Winter                                                                 Moon of the Winter Solstice

So.  It comes to down this if you’re about 6 years old and into Santa Claus.  Less than 8 hours till C-day.  Somewhere the meteorologist has the sleigh on the radar.  The lights blink off and on.  Some Christmas carol or song plays ring a ling, jingle jingle Silent Night.

At some point you will have to go off to bed.  Go to sleep.  Right!

Hear all those noises?  The clump, the clank.  The tinkle.  A big thump in the living room.  How can you know that’s Dad tripping over the rug?  You know it’s Santa.  Bulging bag on his back.  Checking the list.  Let’s see.  Nice?  or, Naughty?

And you. can’t. get. up.    Yet.

Considering the Massacre of the Innocents

Samhain                                                                Moon of the Winter Solstice

Since Christmas is a festival of the incarnation, a festival of a great God becoming human in the form of a baby, we can take this wonderful mythic idea and use it, especially now, as a filter for the news around us.

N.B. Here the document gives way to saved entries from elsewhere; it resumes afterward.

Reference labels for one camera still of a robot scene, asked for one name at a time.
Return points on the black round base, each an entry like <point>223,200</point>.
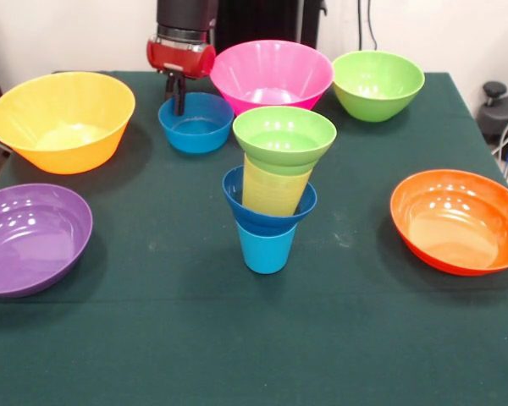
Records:
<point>506,114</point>

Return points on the shallow orange plastic bowl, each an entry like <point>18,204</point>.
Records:
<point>457,224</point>

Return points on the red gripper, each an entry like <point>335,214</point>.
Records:
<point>182,59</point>

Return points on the shallow purple plastic bowl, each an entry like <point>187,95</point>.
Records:
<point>29,241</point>

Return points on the dark green tablecloth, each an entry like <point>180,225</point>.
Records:
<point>254,338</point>

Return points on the large yellow plastic bowl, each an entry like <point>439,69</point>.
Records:
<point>63,105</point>

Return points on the large pink plastic bowl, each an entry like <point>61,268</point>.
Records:
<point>271,72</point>

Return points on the large green plastic bowl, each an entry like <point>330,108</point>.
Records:
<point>377,80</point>

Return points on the translucent yellow plastic cup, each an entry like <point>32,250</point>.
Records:
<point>271,194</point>

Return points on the black knob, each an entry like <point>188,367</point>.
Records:
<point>494,89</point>

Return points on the small dark blue bowl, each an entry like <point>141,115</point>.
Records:
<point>266,222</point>

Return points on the small green plastic bowl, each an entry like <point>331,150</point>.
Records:
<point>283,144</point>

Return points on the translucent light blue bowl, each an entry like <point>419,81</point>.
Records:
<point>197,131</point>

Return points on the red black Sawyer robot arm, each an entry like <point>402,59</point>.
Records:
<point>186,17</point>

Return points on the light blue plastic cup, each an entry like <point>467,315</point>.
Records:
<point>264,254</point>

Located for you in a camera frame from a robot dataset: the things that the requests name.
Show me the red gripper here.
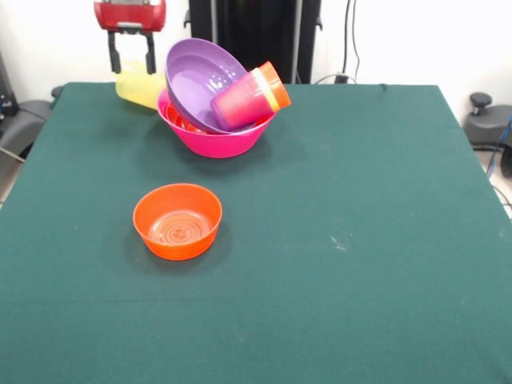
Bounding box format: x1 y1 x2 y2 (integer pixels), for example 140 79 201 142
94 0 167 75

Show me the pale yellow cup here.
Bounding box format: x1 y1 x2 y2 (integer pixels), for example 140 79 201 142
114 59 168 111

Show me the purple bowl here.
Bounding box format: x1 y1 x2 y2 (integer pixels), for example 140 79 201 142
165 38 257 135

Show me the large orange bowl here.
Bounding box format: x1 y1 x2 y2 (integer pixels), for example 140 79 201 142
166 102 274 135

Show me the purple cup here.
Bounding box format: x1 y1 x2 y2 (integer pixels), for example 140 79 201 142
210 67 270 132

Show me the large pink bowl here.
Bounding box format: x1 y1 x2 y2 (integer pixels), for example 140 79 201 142
155 88 278 159

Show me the bright yellow cup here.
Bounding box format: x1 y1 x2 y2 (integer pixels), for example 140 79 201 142
254 66 282 114

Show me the orange cup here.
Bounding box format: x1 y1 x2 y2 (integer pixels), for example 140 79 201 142
258 60 292 111

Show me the small orange bowl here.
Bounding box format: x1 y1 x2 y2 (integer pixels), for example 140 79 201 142
132 182 223 262

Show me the dark green tablecloth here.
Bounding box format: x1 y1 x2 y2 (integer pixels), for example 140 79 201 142
0 82 512 384

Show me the black pedestal foot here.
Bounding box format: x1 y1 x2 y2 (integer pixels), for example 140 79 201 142
463 91 512 150
0 99 55 169

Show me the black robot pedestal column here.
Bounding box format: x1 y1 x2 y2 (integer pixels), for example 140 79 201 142
183 0 323 85

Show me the black hanging cable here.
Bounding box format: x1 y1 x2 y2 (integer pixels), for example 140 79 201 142
342 0 363 83

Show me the tangle of floor cables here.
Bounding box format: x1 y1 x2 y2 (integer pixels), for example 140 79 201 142
483 115 512 209

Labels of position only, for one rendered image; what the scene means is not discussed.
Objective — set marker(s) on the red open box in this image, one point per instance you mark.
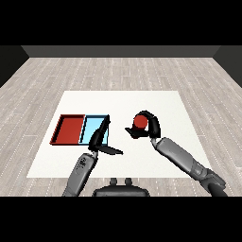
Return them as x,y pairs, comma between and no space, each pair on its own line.
68,129

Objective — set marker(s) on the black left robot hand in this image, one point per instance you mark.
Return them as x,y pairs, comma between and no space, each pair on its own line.
99,139

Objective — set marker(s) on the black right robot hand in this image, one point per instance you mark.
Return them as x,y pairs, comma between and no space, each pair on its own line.
152,126

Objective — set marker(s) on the red can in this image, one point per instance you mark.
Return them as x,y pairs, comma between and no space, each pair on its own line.
140,123

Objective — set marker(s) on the dark grey robot body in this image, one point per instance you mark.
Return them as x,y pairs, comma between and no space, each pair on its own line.
121,190

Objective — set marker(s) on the light blue open box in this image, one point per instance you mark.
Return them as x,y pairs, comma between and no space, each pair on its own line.
93,129

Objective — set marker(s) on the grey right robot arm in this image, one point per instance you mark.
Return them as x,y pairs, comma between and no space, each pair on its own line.
184,157

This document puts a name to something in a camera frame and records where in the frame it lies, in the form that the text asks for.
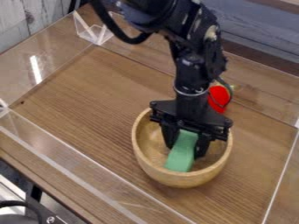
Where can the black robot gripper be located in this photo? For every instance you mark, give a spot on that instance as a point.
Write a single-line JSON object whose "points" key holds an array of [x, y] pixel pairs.
{"points": [[190, 113]]}

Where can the green rectangular block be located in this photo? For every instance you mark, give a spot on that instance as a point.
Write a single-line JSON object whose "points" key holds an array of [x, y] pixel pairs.
{"points": [[181, 157]]}

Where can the brown wooden bowl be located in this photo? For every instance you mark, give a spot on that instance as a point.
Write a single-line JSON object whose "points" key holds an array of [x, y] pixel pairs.
{"points": [[151, 153]]}

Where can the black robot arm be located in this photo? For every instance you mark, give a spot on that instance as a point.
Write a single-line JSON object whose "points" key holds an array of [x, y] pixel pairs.
{"points": [[191, 29]]}

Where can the red toy strawberry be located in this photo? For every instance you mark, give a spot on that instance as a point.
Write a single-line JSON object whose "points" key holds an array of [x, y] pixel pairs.
{"points": [[219, 98]]}

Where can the black clamp under table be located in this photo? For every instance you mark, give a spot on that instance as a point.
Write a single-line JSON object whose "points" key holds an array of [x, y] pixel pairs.
{"points": [[21, 210]]}

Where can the clear acrylic front wall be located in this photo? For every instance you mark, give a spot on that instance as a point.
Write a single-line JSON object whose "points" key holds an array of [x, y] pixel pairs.
{"points": [[89, 188]]}

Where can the clear acrylic corner bracket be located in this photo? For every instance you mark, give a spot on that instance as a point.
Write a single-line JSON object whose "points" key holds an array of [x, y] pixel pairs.
{"points": [[97, 34]]}

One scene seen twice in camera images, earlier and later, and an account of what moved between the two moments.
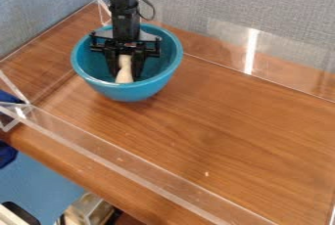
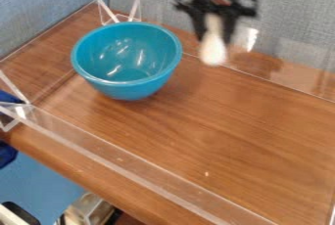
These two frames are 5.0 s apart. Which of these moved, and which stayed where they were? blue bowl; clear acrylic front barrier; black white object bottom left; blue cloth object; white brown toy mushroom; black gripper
Moved: black gripper; white brown toy mushroom
Stayed: clear acrylic front barrier; blue bowl; blue cloth object; black white object bottom left
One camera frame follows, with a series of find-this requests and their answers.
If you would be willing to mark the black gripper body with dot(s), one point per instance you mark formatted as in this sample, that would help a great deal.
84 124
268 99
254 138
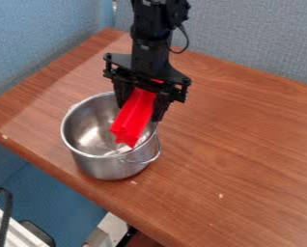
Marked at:
158 34

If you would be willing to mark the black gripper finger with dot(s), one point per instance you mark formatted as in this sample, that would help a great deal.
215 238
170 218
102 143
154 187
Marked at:
162 103
123 89

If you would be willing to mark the grey metal table frame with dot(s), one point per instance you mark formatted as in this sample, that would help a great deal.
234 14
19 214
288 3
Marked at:
112 233

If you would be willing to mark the metal pot with handle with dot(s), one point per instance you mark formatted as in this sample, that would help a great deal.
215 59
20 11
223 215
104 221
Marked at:
99 156

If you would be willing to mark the white appliance at bottom left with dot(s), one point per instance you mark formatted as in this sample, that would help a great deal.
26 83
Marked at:
19 237

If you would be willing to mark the black object under table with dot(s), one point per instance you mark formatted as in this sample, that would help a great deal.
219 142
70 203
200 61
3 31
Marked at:
39 232

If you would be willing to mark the red plastic block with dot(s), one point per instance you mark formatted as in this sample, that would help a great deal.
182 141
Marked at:
134 117

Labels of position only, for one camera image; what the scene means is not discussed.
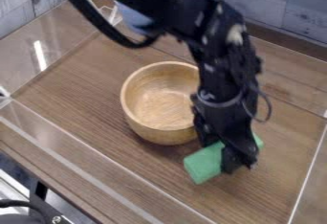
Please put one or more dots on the black table frame bracket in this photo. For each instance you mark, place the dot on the black table frame bracket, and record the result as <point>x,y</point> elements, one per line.
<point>58,210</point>

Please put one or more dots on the wooden bowl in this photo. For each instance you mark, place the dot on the wooden bowl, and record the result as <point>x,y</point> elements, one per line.
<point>155,99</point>

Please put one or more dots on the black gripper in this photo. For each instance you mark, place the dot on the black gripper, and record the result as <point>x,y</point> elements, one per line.
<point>226,107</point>

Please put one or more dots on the green foam block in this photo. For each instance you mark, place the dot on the green foam block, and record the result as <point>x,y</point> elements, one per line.
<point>203,164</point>

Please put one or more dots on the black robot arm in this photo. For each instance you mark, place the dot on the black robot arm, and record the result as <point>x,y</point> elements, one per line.
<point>212,29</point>

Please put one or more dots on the clear acrylic corner bracket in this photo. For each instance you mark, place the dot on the clear acrylic corner bracket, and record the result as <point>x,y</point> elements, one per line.
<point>107,9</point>

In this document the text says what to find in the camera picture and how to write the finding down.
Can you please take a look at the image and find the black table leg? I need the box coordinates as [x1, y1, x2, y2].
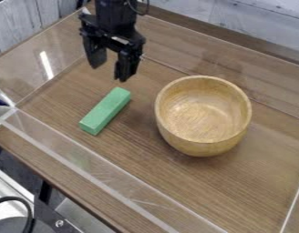
[38, 181, 51, 204]

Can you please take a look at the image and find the black cable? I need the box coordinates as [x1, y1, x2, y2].
[0, 196, 34, 233]

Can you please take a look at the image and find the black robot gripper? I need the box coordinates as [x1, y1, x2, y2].
[78, 0, 146, 82]

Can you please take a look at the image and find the clear acrylic tray wall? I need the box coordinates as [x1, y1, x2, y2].
[0, 15, 299, 233]

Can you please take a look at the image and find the light wooden bowl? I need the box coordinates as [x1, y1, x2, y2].
[154, 76, 252, 157]

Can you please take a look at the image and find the green rectangular block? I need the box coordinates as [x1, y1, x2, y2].
[78, 87, 130, 136]

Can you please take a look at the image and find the grey metal base plate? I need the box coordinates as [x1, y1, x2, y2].
[55, 198, 115, 233]

(Egon Schiele, Death and the Maiden)

Think of it.  Each baby born a potential or an actual god.  Each one.  How might we know?  Who’s to say?  A great God, an omnipotent God, could conceivably inhabit as many babies as ever are born.  So, it’s possible we might be wrong if we judge a child to be not a God.  We might even misjudge ourselves.

How would this perspective change your life?  Have you ever considered that you might be a god or a goddess?  How would you know?  Not sure.  The baby we’re talking about grew up to be a guy, a carpenter, then the ruling authorities arrested him as a troublemaker and executed him.  If that’s the profile, it might fit a good many of us, even those of us not fortunate to be so threatening to the status quo that we go through life with no fear of arrest or execution.

It seems we ought to err on the side of caution.  That is, each person born, each infant is not a child of god, but a god themselves.  We could then practice the Indian namaste, roughly, the god in me bows to the god in you.  How about that for a holiday ritual?

Looking for the gods and goddesses in your lives and acknowledging them with folded hands, a slight bow and namaste.  Might be good.

Then, of course, we have to parse out the killing of all the children.  How could we do that?

Stuff

Samhain                                                           Moon of the Winter Solstice

A chilly start here.  15 degrees.  We may have some more snow–or cold rain–tomorrow.  Rain?  The week before the Winter Solstice.  Insult.

Two more TCW tours today.  5th graders.

(Carvaggio.  see the Cindy Sherman version below.)

Out of the 50,000 who started the MOOC (massive open online course) on Greek and Roman Mythology, 2,500 of us finished all the requirements.  Of that number 2,200 received a certificate with distinction.  Not exactly a shiny new degree but anything with distinction feels nice.

Kate and I are well into the Hanukkah spirit, lighting the candles, reading the liturgy, having latkes and brisket.